Pero Joana no se movió. Se acercó a la cama y, con la rapidez de un espectro, se abalanzó sobre el debilitado Joaquim, tapándole la boca. “Pagarás por todo”, susurró. Con una pequeña faca que había robado, Joana no atacó a Joaquim. En un acto de alquimia emocional y espiritual, se hizo un corte profundo en su propio abdomen, abriendo el camino para la placenta retenida. El dolor fue inimaginable. Gritando, arrancó de sus propias entrañas esa masa de tejido ensangrentado.

Y entonces, Joana, la esclava de 19 años, usó el símbolo mismo de su maternidad forzada y negada como un instrumento de justicia. Empujó la placenta caliente y viscosa en la boca y la nariz de Joaquim, asfixiándolo hasta la muerte con el producto físico de su propia violación.

Joana fue capturada inmediatamente después. Fue atada a un tronco, un brutal instrumento de tortura, donde murió.

Pero la historia no terminó con su muerte. La versión oficial fue que Joaquim murió de una enfermedad natural y Joana fue castigada por insubordinación. Sin embargo, los esclavos tenían sus propias redes de comunicación. A través de la “historia oral subalterna”, la verdadera historia fue preservada y transmitida, convirtiéndose en leyenda. Se cantaban cantigas codificadas en las senzalas:

“Joana subiu à casa grande com seu filho morto no braço. O senhor pensou que vencia, mas foi morto em seu barraco.”

(Joana subió a la casa grande / con su hijo muerto en brazos. / El señor pensó que vencía, / pero fue muerto en su lecho.)

La venganza de Joana pareció continuar desde la tumba. Tres meses después, Raimundo, el capataz, atormentado por visiones de Joana, se ahorcó. Seis meses después, Antônio Machado fue atacado y devorado por sus propios perros de caza. Lourenço Pinto desarrolló una terrible infección genital que lo mató en agonía. Y Dona Margarida, la viuda de Joaquim, enloquecida por pesadillas de una esclava y un bebé muerto, vendió el Engenho Santa Rita y regresó a Portugal, donde murió en un convento, repitiendo: “La negra me sigue”.

El ingenio cayó en la ruina. Hoy, los lugareños evitan sus restos cubiertos de musgo, diciendo que aún se oye el llanto de un bebé.

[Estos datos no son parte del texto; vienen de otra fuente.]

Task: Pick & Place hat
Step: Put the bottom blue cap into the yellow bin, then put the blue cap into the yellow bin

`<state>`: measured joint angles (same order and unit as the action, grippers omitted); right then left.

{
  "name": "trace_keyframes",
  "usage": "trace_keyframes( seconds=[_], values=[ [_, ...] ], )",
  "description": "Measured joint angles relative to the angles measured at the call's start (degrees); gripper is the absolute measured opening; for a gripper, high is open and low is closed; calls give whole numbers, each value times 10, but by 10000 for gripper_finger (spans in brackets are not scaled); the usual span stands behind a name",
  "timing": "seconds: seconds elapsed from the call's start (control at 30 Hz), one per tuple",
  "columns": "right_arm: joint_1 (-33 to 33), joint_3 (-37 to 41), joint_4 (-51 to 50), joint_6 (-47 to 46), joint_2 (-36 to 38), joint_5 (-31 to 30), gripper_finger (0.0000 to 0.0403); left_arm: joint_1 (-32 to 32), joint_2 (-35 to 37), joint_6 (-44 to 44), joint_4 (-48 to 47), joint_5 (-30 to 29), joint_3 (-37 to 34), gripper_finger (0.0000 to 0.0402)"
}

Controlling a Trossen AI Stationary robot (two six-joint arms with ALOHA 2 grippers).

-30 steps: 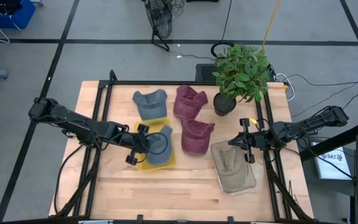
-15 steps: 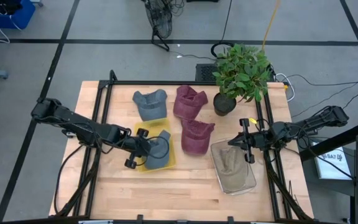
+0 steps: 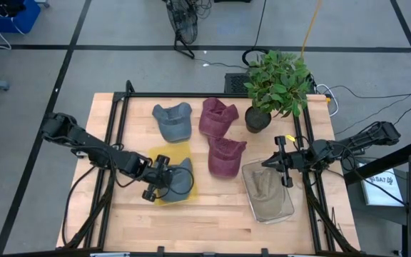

El cuerpo de Joana fue arrojado a una fosa común, pero los esclavos marcaron el lugar con una piedra. Se convirtió en un punto secreto de peregrinación para mujeres embarazadas que buscaban coraje. En 2003, arqueólogos de la Universidad Federal de Bahía, guiados por relatos orales, excavaron el área. Encontraron los restos de una mujer joven, de unos 19 años, con marcas de un parto reciente y heridas consistentes con una automutilación abdominal. En 2007, se erigió un pequeño monumento en el lugar.

La historia de Joana, terrible y perturbadora, nos obliga a confrontar la crueldad de la esclavitud y las respuestas desesperadas que genera. No es una glorificación de la violencia, sino el reconocimiento de la humanidad completa y la agencia de una persona a la que el sistema intentó reducir a un objeto.

Al transformar el símbolo de su opresión reproductiva en un arma de liberación, Joana afirmó su humanidad. Murió a los 19 años, pero su historia, recuperada del silencio, inspira obras de teatro como “Placenta de Liberdade” y resuena en el debate actual sobre justicia y memoria. Joana perdió a su hijo, pero ganó su venganza. Murió torturada, pero su historia vive, un testimonio necesario de que, incluso en las circunstancias más imposibles, la resistencia encuentra un camino.